• WHAT NEEDS TO BE DONE:
What you return should be every line below, word for word, and none of the images.

• EXERCISE DATA:

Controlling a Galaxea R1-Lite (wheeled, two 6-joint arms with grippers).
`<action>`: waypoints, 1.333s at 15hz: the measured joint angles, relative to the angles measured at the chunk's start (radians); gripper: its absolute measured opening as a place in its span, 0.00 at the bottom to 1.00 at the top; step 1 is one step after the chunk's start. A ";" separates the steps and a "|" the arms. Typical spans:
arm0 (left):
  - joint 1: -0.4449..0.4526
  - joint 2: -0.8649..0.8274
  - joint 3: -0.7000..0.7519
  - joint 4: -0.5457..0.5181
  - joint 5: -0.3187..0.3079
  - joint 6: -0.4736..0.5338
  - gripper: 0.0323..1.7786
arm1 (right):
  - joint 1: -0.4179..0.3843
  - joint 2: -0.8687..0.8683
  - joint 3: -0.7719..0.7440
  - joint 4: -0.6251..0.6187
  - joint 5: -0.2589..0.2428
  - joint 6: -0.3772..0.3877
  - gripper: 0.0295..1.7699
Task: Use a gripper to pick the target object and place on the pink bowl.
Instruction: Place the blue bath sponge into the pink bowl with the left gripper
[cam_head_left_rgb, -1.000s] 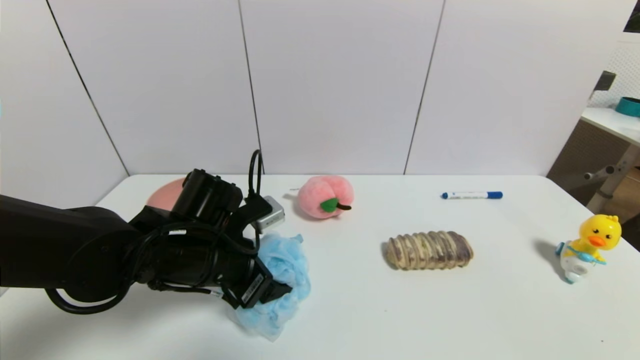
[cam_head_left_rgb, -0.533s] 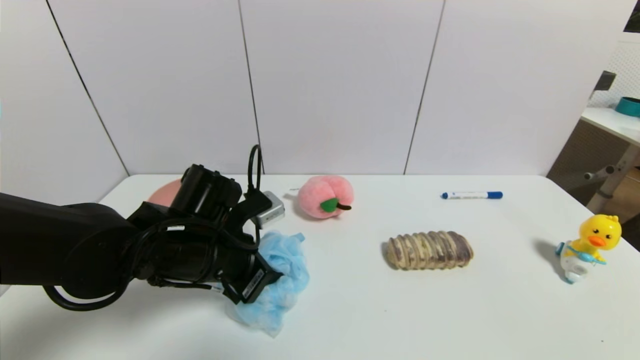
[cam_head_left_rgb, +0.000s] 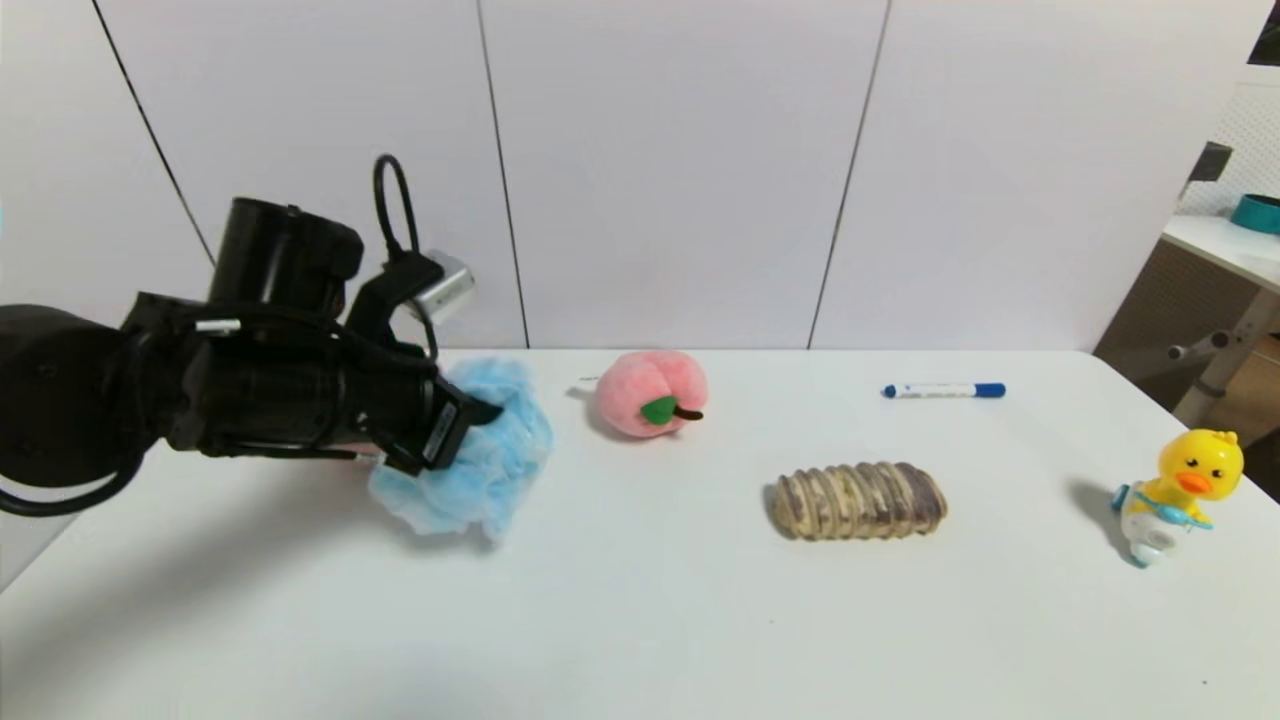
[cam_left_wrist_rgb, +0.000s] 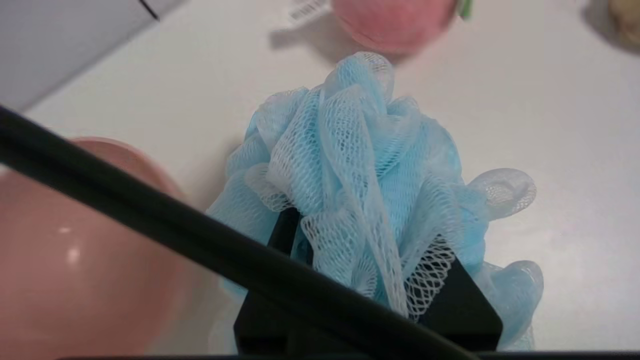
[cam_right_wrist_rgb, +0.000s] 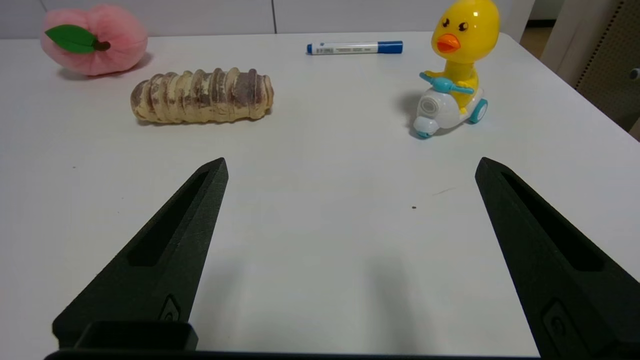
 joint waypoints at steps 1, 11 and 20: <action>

• FINISHED EXERCISE:
Controlling a Galaxea R1-Lite (wheeled, two 6-joint arms with grippers).
`<action>`: waypoints, 1.333s at 15hz: the measured joint angles, relative to the angles measured at the chunk's start (radians); gripper: its absolute measured opening as a place in its span, 0.00 at the bottom to 1.00 at the top; step 1 is one step after the chunk's start. A ";" separates the steps and a "|" the arms. Typical spans:
arm0 (left):
  - joint 1: -0.4449..0.4526
  - joint 2: -0.8649..0.8274
  - joint 3: -0.7000..0.7519
  - joint 4: -0.5457..0.5181
  - joint 5: -0.3187..0.3079
  - joint 6: -0.4736..0.5338
  - gripper: 0.0323..1.7786
arm1 (right):
  - joint 1: -0.4179..0.3843
  - joint 2: -0.8687..0.8683
  - joint 3: -0.7719..0.7440
  - joint 4: -0.6251..0.6187
  - joint 5: -0.2589..0.2428
  - joint 6: -0.3772..0.3877
  - gripper: 0.0295..1.7699
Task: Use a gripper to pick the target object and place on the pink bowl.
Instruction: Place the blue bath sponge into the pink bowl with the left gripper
[cam_head_left_rgb, -1.000s] 
[cam_head_left_rgb, -0.533s] 
[cam_head_left_rgb, +0.000s] 
[cam_left_wrist_rgb, +0.000s] 
[cam_right_wrist_rgb, +0.000s] 
 joint waypoints at steps 1, 11 and 20: <action>

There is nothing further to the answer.